▸ **To do**:
Return a word-for-word copy of the complete listing below.

*** Stored data Section Begins ***

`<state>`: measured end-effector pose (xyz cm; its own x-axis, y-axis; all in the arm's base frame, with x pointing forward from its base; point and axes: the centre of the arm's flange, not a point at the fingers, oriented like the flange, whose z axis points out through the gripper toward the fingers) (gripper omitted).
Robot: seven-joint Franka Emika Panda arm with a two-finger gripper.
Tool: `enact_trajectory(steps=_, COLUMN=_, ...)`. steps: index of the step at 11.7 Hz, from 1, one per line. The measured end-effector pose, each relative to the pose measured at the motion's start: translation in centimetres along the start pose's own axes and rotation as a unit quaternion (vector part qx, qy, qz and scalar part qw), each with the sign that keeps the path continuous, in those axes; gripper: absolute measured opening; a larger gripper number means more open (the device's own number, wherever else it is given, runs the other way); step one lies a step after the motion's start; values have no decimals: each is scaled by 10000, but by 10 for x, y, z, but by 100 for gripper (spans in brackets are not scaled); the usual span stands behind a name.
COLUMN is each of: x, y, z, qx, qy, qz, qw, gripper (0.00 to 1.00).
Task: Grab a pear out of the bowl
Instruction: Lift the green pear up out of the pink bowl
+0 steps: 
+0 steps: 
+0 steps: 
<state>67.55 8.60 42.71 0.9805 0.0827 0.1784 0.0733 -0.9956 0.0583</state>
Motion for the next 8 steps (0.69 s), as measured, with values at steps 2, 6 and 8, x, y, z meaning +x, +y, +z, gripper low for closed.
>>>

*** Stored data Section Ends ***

▸ **Reply**:
`<state>`: measured end-effector pose (xyz cm; its own x-axis, y-axis; all in the arm's base frame, with x pointing forward from its base; point and axes: the centre of the arm's flange, not a point at the fingers, oriented like the flange, whose z axis points out through the gripper toward the fingers) (gripper omitted).
Robot: seven-joint Franka Emika Panda arm with a two-finger gripper.
Tool: `enact_trajectory(steps=_, COLUMN=_, ...)`. steps: index of the step at 11.7 Hz, from 1, one per line. The measured end-effector pose, each relative to the pose measured at the motion's start: translation in centimetres along the start pose's own axes and rotation as a unit quaternion (vector part qx, qy, qz and scalar part qw), each with the sign that keeps the path continuous, in those axes; gripper: absolute measured opening; a larger gripper number means more open (the device's own number, wherever else it is given, runs the other way); step one lies a step after the motion's start; values have no decimals: each is scaled by 10000, but by 10 for x, y, z, but by 100 for gripper (spans in brackets are not scaled); the usual span stands behind a name.
COLUMN is each of: x, y, z, qx, qy, qz, qw, gripper (0.00 to 1.00).
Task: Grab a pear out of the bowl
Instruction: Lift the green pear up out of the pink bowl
+0 steps: 
+0 steps: 
+0 steps: 
<state>67.55 8.60 42.71 0.9805 0.0827 0.1784 0.0733 -0.9956 0.0583</state>
Motion for the next 8 steps (0.69 s), as measured, with values at steps 2, 6 and 8, x, y, z meaning +x, +y, +z, gripper low for closed.
>>>

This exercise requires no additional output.